## WHAT NEEDS TO BE DONE
Somewhere below, one line contains "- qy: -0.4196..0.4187" and a later line contains "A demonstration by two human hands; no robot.". Output those two lines and everything between them exactly, and nothing else.

## SOURCE MATERIAL

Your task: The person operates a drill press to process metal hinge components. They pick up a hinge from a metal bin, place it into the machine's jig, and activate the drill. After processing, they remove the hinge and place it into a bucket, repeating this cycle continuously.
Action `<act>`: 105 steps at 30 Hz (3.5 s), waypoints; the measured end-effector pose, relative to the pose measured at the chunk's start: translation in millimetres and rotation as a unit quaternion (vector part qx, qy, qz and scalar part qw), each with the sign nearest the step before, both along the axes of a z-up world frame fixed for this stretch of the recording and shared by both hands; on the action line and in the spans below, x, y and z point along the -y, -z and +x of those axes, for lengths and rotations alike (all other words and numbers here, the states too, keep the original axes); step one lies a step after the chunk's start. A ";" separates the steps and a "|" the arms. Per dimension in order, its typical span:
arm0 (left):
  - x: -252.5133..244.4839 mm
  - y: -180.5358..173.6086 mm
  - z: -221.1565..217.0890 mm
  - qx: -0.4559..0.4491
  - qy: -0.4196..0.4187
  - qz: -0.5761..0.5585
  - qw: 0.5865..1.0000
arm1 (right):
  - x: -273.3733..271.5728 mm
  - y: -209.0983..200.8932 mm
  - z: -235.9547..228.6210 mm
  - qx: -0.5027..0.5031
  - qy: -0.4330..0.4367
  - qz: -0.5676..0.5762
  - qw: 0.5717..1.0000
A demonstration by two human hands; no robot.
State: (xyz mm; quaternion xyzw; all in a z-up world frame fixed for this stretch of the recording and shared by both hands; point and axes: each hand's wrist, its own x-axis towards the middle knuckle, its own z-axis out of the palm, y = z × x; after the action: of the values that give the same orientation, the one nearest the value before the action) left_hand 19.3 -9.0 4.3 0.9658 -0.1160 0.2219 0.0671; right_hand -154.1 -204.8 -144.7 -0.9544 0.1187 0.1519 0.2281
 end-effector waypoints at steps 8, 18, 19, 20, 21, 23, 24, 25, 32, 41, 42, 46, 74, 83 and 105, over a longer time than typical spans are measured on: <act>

## REPLY TO THE EXERCISE
  - qy: -0.4196..0.4187
  - qz: -0.5761..0.5585
  - qw: 0.5865..1.0000
arm1 (right):
  - x: -273.3733..271.5728 mm
  - y: -209.0983..200.8932 mm
  - z: -235.9547..228.6210 mm
  - qx: -0.5027..0.5031
  - qy: -0.4330..0.4367
  - qz: -0.5676..0.5762
  - qw: 0.5717..1.0000
A demonstration by two human hands; no robot.

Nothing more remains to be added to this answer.